Todos parecem apreciar a privacidade — tanto que, com frequência, expandimos o conceito e usamos a expressão “direitos de privacidade”, indicando que não apenas se trata de algo bom, mas algo a que todos temos direito. Isso, contudo, nos deixa sem a resposta para uma importante pergunta: Até que ponto e em que aspectos? Mês passado, a Corte Europeia de Justiça ofereceu uma resposta interessante a essa pergunta, estabelecendo o “direito a ser esquecido”.
O tribunal, julgando um processo aberto por Mario González, na Espanha, ordenou que o Google removesse de suas buscas um artigo de jornal de 1998 que falava do leilão público da casa de González. González não afirmava que o artigo era inverídico ou impreciso. Afirmava, apenas, que as informações relativas a ele (em particular, informações que possam colocá-lo em situação desvantajosa, de forma justificada ou não, se facilmente disponíveis aos outros) devem ser colocadas sob seu controle exclusivo, indisponíveis a buscas na internet.
Assim nasceu o “direito a ser esquecido” — ou melhor, esquecido pelo Google. O Google tem cooperado: disponibilizaram um processo online para aqueles que desejam que informações específicas sobre si próprios sejam removidas dos índices de busca. O critério do tribunal para avaliar esses pedidos é que a informação em questão seja “inadequada, irrelevante ou que tenha deixado de ser relevante”, embora essas regras abram o caminho para a questão de quem decide o que é ou não adequado ou relevante.
O caso de Mario González e seu resultado lidam com diversas questões que libertários civis e políticos, além dos próprios anarquistas, como eu mesmo, têm enfrentado há algum tempo. Embora seja incontestável que a privacidade seja bastante valorizada, não é óbvio como os processos de mercado produziriam resultados similares aos atingidos pelas cortes estatais ao lidar com esses problemas.
De fato, aqueles que acreditam que os “direitos de privacidade” sejam tão amplos quanto a corte europeia parece considerar (ou ainda maiores), a decisão pode constituir um argumento em favor do estado de poderes “limitados” (embora a decisão de um tribunal em Luxemburgo sobre um caso que envolva um espanhol contra uma empresa nos Estados Unidos em relação a conteúdo disponível em uma rede mundial não pareça algo tão “limitado”, certo?).

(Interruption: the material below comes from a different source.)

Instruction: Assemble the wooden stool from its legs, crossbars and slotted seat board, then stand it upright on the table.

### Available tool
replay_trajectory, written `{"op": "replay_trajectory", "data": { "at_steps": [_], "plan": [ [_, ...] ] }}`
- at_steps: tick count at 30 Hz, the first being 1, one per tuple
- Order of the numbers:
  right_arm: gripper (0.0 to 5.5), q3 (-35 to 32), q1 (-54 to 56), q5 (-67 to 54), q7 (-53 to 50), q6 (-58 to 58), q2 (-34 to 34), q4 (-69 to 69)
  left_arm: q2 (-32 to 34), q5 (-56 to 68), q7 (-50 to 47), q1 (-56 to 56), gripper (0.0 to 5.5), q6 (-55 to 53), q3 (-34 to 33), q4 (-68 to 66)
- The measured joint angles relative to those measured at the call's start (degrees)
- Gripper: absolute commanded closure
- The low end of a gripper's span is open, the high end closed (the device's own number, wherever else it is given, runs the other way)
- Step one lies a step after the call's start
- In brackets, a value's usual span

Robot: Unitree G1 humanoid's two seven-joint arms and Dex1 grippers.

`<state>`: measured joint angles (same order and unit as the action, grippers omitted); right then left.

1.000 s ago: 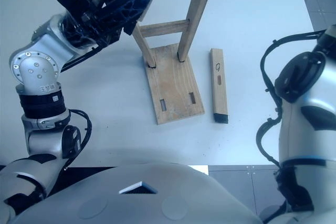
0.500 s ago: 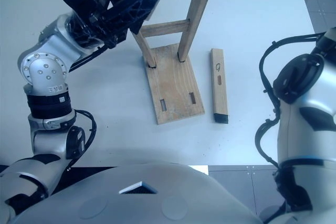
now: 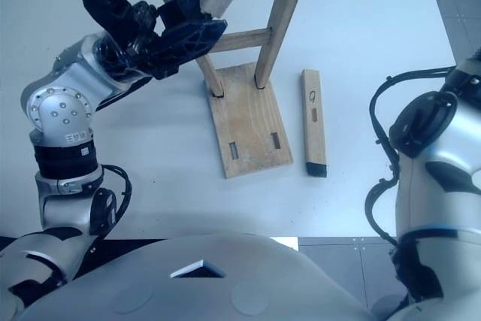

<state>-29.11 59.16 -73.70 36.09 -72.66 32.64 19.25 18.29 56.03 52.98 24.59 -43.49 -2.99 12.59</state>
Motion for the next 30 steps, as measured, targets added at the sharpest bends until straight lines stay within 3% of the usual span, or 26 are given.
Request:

A mim, parece que a decisão evidencia o oposto. O fato de que os processos de mercado não produziriam resultados como os do estado é evidência de que as cortes estão indo longe demais em sua defesa dos “direitos de privacidade”. Se forem direitos legítimos, eles não são tão extensos quanto a decisão afirma.
Neste caso específico, o processo parece envolver não uma questão de privacidade, mas relativa à “propriedade intelectual”. González não afirma que o Google olhou para dentro de sua janela e o viu escrever uma nota sobre o leilão de 1998. Ele reconhece que, naquela época, se tratava de um evento público. Porém, agora ele afirma que, 16 anos depois, ele é “dono” do conhecimento daquele evento e tem direitos de controle sobre ele, enquanto o Google não os possui.
Nós chegamos a um ponto em que os esforços de proteção à privacidade devem navegar entre a Cila da informação livre e a Caribdis dos monopólios estatais de propriedade intelectual. Em minha opinião, a ideia de que a liberdade de informação seja um monstro ameaçador como Cila é fantasiosa. O poder do estado ao forçar o esquecimento é muito mais perigoso que qualquer informação que se possa liberar.